### Exercise brief
With no edits of any kind, print each record that follows.
>>>
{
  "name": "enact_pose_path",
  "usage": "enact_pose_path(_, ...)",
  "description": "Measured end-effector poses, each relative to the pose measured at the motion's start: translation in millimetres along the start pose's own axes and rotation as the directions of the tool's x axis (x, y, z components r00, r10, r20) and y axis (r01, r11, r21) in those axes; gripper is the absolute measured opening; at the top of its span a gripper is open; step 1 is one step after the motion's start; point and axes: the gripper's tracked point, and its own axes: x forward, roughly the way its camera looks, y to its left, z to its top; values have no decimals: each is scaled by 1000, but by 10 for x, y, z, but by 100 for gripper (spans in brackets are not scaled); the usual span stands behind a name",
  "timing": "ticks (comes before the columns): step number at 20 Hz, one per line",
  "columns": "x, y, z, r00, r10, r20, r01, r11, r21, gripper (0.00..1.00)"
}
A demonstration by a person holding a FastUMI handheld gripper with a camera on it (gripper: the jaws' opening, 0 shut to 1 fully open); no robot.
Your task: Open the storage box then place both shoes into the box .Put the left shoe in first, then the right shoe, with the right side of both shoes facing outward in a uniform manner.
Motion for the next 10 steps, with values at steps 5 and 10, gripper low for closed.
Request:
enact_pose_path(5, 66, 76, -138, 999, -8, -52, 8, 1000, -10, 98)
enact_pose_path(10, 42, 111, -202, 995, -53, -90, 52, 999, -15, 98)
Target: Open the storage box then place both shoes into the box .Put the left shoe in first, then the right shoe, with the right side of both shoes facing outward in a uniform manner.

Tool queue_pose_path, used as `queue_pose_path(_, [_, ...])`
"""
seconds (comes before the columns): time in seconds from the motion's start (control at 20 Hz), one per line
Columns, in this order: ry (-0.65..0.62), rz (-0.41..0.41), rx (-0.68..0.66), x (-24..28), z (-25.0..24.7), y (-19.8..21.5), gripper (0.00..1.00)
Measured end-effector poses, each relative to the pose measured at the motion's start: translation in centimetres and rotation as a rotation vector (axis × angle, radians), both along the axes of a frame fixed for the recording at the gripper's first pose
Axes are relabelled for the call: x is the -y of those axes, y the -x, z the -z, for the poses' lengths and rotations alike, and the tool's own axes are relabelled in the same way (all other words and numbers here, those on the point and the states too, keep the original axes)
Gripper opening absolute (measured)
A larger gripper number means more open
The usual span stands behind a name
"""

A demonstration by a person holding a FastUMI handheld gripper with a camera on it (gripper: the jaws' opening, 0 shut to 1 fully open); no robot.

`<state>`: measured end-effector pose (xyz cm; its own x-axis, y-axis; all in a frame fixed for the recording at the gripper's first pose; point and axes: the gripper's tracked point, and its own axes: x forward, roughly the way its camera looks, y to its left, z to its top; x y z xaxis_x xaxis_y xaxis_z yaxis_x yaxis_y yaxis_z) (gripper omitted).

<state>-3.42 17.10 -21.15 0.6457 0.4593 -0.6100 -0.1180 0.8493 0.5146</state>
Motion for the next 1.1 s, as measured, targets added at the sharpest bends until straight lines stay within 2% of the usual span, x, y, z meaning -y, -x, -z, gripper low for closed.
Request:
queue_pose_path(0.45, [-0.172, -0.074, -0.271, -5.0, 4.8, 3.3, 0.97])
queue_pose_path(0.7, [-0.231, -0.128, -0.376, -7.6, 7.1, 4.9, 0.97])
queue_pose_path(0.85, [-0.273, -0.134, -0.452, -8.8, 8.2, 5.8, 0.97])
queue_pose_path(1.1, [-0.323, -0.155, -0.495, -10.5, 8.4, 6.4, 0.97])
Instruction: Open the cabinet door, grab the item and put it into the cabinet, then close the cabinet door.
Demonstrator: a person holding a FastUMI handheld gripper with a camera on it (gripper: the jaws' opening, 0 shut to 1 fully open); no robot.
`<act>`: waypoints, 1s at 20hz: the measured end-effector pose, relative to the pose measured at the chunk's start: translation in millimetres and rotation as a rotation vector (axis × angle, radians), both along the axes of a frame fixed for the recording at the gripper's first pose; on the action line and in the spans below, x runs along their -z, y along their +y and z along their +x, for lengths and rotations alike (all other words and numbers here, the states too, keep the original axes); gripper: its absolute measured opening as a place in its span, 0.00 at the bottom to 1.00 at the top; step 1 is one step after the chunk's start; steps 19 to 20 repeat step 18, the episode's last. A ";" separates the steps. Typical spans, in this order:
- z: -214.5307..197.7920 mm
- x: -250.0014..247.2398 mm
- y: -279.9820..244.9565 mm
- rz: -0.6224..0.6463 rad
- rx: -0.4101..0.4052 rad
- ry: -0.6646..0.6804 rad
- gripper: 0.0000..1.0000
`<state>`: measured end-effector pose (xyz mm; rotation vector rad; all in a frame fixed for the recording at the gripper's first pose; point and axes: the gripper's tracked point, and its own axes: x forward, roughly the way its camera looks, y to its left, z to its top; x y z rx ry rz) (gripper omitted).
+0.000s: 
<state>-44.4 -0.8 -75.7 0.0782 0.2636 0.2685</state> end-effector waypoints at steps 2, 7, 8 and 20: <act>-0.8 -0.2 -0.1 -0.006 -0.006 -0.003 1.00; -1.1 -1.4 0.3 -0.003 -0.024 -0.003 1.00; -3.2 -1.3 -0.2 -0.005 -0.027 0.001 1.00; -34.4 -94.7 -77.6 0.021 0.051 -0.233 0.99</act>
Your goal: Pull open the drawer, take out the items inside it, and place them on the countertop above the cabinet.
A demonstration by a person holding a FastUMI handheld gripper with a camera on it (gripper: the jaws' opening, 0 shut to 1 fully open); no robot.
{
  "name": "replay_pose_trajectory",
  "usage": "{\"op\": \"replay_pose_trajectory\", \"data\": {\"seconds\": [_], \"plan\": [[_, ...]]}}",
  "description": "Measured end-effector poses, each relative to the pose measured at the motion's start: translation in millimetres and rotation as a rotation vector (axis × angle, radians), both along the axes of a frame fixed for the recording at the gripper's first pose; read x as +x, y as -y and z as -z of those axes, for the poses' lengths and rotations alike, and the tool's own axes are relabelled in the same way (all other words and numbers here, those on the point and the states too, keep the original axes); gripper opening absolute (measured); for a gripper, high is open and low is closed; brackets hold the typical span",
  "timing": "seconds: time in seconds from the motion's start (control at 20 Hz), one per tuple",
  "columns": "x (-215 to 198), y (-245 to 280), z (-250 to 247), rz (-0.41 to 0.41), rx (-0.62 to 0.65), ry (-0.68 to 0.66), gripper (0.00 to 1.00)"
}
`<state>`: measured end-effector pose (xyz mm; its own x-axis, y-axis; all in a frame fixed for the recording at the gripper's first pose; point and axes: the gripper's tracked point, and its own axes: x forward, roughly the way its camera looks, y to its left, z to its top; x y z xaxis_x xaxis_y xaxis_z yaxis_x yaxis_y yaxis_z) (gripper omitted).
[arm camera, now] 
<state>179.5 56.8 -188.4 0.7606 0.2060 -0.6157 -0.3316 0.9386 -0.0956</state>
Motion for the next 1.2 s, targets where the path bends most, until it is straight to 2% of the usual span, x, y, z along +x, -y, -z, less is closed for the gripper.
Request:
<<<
### Solution to the exercise
{
  "name": "enact_pose_path",
  "usage": "enact_pose_path(_, ...)",
  "description": "Measured end-effector poses, each relative to the pose measured at the motion's start: translation in millimetres along the start pose's own axes and rotation as the directions of the tool's x axis (x, y, z components r00, r10, r20) and y axis (r01, r11, r21) in those axes; gripper is the absolute measured opening; at the top of its span a gripper is open; step 1 is one step after the motion's start; point and axes: the gripper's tracked point, and its own axes: x forward, roughly the way its camera looks, y to its left, z to its top; values have no decimals: each is scaled by 1000, but by 10 for x, y, z, but by 100 for gripper (spans in brackets are not scaled); the usual span stands behind a name",
  "timing": "ticks (comes before the columns): step number at 20 Hz, one per line",
  "columns": "x, y, z, r00, r10, r20, r01, r11, r21, gripper (0.00..1.00)"
}
A demonstration by a person holding a FastUMI handheld gripper with a camera on it (gripper: the jaws' opening, 0 shut to 1 fully open); no robot.
Your task: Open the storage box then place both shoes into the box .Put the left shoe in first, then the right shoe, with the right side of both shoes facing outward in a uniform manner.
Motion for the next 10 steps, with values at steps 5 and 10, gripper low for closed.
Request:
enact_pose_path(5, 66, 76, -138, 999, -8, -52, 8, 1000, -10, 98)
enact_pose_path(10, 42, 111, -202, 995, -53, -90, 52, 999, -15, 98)
Target: Open the storage box then place both shoes into the box .Put the left shoe in first, then the right shoe, with the right side of both shoes facing outward in a uniform manner.

Tool queue_pose_path, used as `queue_pose_path(_, [_, ...])`
"""
seconds (comes before the columns): time in seconds from the motion's start (control at 20 Hz), one per line
Columns, in this order: ry (-0.65..0.62), rz (-0.41..0.41), rx (-0.68..0.66), x (-24..28), z (-25.0..24.7), y (-19.8..21.5), gripper (0.00..1.00)
Measured end-effector poses, each relative to the pose measured at the motion's start: translation in centimetres and rotation as a rotation vector (axis × angle, radians), both along the axes of a frame fixed for the recording at the gripper's first pose
Axes are relabelled for the call: x is the -y of those axes, y the -x, z the -z, for the poses' lengths and rotations alike, and the tool's own axes are relabelled in the same way (all other words and numbers here, those on the point and the states too, keep the original axes)
Gripper opening absolute (measured)
A larger gripper number means more open
The usual span stands behind a name
"""

A demonstration by a person holding a FastUMI handheld gripper with a camera on it (gripper: the jaws' opening, 0 shut to 1 fully open); no robot.

`<state>`: measured end-effector pose (xyz cm; its own x-axis, y-axis; all in a frame fixed for the recording at the gripper's first pose; point and axes: the gripper's tracked point, and its own axes: x forward, roughly the way its camera looks, y to its left, z to its top; x y z xaxis_x xaxis_y xaxis_z yaxis_x yaxis_y yaxis_z) (gripper omitted).

<state>-3.42 17.10 -21.15 0.6457 0.4593 -0.6100 -0.1180 0.8493 0.5146</state>
Motion for the next 1.1 s, as measured, targets added at the sharpest bends until straight lines stay within 2% of the usual span, x, y, z meaning -y, -x, -z, gripper low for closed.
Request:
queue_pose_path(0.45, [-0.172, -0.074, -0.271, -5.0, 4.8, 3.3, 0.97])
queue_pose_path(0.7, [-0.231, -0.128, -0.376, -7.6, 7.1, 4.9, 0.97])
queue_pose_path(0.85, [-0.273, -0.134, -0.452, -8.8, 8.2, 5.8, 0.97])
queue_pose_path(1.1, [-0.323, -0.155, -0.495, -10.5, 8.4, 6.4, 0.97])
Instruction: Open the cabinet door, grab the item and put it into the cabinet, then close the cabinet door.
Demonstrator: a person holding a FastUMI handheld gripper with a camera on it (gripper: the jaws' opening, 0 shut to 1 fully open); no robot.
`<act>`: waypoints, 1s at 20hz: the measured end-effector pose, relative to the pose measured at the chunk's start: translation in millimetres and rotation as a rotation vector (axis × angle, radians), both along the axes of a frame fixed for the recording at the gripper's first pose; on the action line and in the spans below, x runs along their -z, y along their +y and z along their +x, for lengths and rotations alike (all other words and numbers here, the states too, keep the original axes); gripper: its absolute measured opening as a place in its span, 0.00 at the bottom to 1.00 at the top; step 1 is one step after the chunk's start; steps 19 to 20 repeat step 18, the episode's last. A ";" separates the steps. Typical spans, in this order:
- z: -214.5307..197.7920 mm
- x: -250.0014..247.2398 mm
- y: -279.9820..244.9565 mm
- rz: -0.6224..0.6463 rad
- rx: -0.4101..0.4052 rad
- ry: -0.6646..0.6804 rad
- gripper: 0.0000..1.0000
`<state>`: measured end-effector pose (xyz mm; rotation vector rad; all in a frame fixed for the recording at the gripper's first pose; point and axes: the gripper's tracked point, and its own axes: x forward, roughly the way its camera looks, y to its left, z to its top; x y z rx ry rz) (gripper omitted).
+0.000s: 
<state>-44.4 -0.8 -75.7 0.0782 0.2636 0.2685</state> end-effector waypoints at steps 2, 7, 8 and 20: <act>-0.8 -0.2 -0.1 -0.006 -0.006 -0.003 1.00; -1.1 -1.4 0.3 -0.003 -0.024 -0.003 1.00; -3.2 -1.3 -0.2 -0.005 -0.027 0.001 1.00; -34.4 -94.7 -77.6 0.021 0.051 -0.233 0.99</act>
Your goal: Pull open the drawer, take out the items inside it, and place them on the countertop above the cabinet.
A demonstration by a person holding a FastUMI handheld gripper with a camera on it (gripper: the jaws' opening, 0 shut to 1 fully open); no robot.
{
  "name": "replay_pose_trajectory",
  "usage": "{\"op\": \"replay_pose_trajectory\", \"data\": {\"seconds\": [_], \"plan\": [[_, ...]]}}",
  "description": "Measured end-effector poses, each relative to the pose measured at the motion's start: translation in millimetres and rotation as a rotation vector (axis × angle, radians), both along the axes of a frame fixed for the recording at the gripper's first pose; read x as +x, y as -y and z as -z of those axes, for the poses' lengths and rotations alike, and the tool's own axes are relabelled in the same way (all other words and numbers here, those on the point and the states too, keep the original axes); gripper opening absolute (measured); for a gripper, high is open and low is closed; brackets hold the typical span",
  "timing": "seconds: time in seconds from the motion's start (control at 20 Hz), one per tuple",
  "columns": "x (-215 to 198), y (-245 to 280), z (-250 to 247), rz (-0.41 to 0.41), rx (-0.62 to 0.65), ry (-0.68 to 0.66), gripper (0.00 to 1.00)"
}
`<state>`: measured end-effector pose (xyz mm; its own x-axis, y-axis; all in a frame fixed for the recording at the gripper's first pose; point and axes: the gripper's tracked point, and its own axes: x forward, roughly the way its camera looks, y to its left, z to its top; x y z xaxis_x xaxis_y xaxis_z yaxis_x yaxis_y yaxis_z) (gripper omitted).
[arm camera, now] 
<state>179.5 56.8 -188.4 0.7606 0.2060 -0.6157 -0.3316 0.9386 -0.0956</state>
Motion for the next 1.2 s, targets where the path bends most, until it is straight to 2% of the usual span, x, y, z along +x, -y, -z, less is closed for the gripper.
Request:

This exercise has been answered in full.